TASK INSTRUCTIONS: Go through the data below and return each line containing the word "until".

───

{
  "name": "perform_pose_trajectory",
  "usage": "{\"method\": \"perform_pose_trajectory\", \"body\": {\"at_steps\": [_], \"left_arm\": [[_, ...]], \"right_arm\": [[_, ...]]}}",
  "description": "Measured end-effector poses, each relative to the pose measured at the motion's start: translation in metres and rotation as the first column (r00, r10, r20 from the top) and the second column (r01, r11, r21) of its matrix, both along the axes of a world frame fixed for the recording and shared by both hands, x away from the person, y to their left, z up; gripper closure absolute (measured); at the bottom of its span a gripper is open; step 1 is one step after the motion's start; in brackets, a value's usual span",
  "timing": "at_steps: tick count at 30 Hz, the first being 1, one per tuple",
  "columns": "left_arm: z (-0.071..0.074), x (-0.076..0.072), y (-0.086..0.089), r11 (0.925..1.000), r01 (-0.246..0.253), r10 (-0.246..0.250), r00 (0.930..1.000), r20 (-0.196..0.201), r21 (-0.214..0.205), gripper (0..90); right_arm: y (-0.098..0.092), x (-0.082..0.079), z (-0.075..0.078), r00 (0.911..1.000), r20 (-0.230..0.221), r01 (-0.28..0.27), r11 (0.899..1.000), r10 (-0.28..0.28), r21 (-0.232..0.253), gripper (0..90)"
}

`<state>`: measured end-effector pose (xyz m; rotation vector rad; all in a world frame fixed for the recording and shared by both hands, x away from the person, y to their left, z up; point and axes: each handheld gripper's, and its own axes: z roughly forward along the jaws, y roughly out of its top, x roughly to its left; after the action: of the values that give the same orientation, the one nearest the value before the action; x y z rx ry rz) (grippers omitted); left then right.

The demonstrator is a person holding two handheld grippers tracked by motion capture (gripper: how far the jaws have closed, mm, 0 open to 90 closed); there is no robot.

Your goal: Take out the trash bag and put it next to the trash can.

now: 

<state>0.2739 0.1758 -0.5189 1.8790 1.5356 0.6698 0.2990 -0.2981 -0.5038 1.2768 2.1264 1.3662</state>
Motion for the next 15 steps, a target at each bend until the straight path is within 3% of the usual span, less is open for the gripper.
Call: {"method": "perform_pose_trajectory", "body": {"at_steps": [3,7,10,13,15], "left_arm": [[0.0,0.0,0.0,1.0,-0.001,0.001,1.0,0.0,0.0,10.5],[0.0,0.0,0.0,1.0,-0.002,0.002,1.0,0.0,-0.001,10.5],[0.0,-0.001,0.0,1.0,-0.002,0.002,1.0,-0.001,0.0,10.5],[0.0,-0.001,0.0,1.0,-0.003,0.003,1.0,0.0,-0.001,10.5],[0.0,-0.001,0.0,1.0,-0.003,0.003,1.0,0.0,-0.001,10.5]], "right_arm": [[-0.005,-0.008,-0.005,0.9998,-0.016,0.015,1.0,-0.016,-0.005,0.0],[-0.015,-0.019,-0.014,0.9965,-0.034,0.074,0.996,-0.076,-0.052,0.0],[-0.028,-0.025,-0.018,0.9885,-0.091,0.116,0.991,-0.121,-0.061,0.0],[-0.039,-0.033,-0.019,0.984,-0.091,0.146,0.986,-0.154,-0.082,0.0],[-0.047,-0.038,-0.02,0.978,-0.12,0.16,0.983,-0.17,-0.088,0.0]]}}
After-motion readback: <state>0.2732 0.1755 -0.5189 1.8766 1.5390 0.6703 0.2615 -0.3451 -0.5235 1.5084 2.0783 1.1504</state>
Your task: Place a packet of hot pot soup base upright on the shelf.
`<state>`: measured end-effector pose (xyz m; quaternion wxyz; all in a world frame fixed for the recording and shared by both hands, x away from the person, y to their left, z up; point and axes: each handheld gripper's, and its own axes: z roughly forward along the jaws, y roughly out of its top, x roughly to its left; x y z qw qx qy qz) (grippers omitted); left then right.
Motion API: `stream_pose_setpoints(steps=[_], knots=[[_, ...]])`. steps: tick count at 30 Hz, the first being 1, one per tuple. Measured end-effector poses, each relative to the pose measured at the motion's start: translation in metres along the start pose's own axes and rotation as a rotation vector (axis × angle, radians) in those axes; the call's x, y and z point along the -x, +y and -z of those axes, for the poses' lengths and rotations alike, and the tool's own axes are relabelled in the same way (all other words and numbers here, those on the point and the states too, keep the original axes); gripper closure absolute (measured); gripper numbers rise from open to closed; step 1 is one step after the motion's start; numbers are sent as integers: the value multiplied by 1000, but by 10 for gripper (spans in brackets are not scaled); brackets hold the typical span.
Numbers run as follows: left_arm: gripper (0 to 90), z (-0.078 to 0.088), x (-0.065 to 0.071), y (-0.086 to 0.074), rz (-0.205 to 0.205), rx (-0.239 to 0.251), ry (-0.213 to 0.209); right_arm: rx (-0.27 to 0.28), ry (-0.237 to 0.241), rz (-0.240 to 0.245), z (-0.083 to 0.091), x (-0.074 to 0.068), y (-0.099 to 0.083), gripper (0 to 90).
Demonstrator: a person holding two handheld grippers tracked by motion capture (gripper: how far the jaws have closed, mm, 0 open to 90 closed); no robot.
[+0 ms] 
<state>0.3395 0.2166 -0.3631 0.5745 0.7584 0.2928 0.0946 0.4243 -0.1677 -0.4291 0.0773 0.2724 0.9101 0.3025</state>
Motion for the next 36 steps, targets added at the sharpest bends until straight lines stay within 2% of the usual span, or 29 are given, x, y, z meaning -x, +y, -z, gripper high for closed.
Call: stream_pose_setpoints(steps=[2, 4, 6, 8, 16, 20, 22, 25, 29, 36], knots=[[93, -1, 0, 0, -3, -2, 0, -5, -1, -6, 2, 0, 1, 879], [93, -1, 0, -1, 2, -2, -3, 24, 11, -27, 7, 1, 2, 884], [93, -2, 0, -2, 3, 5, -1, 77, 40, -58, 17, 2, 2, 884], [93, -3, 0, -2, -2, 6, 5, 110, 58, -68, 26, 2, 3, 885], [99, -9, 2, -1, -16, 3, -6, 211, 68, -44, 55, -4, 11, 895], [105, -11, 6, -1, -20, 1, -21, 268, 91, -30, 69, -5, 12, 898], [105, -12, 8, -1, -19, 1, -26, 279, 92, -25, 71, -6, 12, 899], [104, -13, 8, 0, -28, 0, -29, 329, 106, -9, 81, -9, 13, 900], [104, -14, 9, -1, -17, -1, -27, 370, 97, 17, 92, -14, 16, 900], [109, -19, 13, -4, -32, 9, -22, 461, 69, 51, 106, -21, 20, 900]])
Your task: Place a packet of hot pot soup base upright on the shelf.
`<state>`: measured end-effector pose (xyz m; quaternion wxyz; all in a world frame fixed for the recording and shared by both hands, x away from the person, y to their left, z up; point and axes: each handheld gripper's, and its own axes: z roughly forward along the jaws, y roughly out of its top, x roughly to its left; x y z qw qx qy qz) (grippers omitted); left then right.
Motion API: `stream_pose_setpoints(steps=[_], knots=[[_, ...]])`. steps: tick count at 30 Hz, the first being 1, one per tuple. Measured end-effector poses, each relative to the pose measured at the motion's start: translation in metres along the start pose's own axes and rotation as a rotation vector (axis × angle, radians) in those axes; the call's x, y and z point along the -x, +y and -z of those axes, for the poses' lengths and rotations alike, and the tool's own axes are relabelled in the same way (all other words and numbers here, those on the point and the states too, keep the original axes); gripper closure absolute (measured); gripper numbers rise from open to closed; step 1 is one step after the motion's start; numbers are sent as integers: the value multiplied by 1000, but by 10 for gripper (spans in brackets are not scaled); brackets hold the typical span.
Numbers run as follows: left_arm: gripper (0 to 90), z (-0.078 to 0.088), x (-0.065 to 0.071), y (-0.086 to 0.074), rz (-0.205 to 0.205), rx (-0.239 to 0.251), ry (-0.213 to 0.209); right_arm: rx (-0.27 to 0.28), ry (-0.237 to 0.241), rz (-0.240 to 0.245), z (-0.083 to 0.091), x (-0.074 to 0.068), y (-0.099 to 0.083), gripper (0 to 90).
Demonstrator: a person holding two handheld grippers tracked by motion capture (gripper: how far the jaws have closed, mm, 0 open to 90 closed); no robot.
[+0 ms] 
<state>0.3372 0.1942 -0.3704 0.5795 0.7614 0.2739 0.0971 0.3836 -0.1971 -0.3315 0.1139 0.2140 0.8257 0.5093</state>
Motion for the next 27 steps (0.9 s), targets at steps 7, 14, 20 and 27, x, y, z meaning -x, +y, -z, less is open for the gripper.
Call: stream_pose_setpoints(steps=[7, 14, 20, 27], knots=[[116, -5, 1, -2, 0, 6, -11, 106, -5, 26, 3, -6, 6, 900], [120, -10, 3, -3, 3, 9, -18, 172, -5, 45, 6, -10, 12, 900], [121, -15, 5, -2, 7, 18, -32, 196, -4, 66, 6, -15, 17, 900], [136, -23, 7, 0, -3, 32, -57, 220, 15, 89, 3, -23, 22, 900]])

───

EXERCISE OUTPUT:
Motion for the next 15 steps, a target at each bend until the straight path is within 3% of the usual span, less is open for the gripper.
Motion for the next 36 steps, targets added at the sharpest bends until straight lines stay within 2% of the usual span, or 29 are given, x, y, z meaning -x, +y, -z, gripper high for closed.

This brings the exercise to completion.